◆ What to do:
Repeat only the lines below from the one containing "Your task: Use" through the one containing "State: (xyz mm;", inclusive, exactly as written.

◆ Available data:

-=-=-=-=-

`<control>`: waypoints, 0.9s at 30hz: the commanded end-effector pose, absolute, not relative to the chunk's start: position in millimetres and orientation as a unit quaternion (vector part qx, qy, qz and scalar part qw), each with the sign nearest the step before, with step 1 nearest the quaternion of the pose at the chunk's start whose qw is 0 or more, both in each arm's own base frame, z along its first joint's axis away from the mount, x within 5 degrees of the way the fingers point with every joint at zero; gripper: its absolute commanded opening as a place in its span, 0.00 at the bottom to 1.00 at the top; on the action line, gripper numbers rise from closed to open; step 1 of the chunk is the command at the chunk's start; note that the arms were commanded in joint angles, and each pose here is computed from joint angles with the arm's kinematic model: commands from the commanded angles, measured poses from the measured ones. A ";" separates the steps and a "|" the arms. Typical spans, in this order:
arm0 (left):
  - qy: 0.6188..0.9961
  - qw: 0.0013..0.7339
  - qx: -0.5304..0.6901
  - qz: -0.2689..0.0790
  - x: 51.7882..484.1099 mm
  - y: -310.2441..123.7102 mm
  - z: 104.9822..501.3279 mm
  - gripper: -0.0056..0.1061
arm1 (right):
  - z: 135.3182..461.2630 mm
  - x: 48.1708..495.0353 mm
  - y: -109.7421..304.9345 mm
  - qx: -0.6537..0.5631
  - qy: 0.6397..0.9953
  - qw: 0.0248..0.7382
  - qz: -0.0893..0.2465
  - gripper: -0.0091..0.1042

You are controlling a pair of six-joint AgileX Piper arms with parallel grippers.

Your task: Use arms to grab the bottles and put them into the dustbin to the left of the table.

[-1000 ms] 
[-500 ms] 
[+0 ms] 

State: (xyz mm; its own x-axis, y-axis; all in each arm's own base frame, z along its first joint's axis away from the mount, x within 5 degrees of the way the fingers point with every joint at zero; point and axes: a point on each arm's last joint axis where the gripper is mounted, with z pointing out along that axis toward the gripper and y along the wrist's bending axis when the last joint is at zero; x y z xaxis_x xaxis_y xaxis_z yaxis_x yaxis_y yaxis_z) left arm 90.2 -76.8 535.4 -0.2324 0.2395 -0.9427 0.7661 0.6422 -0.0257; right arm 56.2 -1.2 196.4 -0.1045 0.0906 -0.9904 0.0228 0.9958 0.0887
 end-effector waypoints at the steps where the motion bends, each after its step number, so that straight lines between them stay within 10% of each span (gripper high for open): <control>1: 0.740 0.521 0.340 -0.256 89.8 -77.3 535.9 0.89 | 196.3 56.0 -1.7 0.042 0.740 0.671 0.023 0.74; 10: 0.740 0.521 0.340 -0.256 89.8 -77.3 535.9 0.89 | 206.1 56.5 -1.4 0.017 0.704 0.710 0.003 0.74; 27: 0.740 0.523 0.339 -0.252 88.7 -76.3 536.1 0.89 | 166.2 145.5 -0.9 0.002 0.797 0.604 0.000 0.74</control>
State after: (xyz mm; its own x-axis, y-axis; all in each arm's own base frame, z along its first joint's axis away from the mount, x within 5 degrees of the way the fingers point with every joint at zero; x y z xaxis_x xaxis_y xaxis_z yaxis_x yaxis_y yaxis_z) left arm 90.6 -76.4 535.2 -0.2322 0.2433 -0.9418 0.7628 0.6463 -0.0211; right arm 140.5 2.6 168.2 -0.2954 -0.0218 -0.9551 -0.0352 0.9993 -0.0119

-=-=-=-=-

◆ Written reply:
Your task: Use arms to grab the bottles and put them into the dustbin to the left of the table.

[-1000 ms] 
[-500 ms] 
[+0 ms] 

State: (xyz mm; its own x-axis, y-axis; all in each arm's own base frame, z along its first joint's axis away from the mount, x within 5 degrees of the way the fingers point with every joint at zero; point and axes: a point on each arm's last joint axis where the gripper is mounted, with z pointing out along that axis toward the gripper and y along the wrist's bending axis when the last joint is at zero; x y z xaxis_x xaxis_y xaxis_z yaxis_x yaxis_y yaxis_z) left arm 90.2 -76.8 535.4 -0.2324 0.2395 -0.9427 0.7661 0.6422 -0.0257; right arm 56.2 -1.2 196.4 -0.1045 0.0906 -0.9904 0.0228 0.9958 0.0887

Nothing remains to be done in this exercise.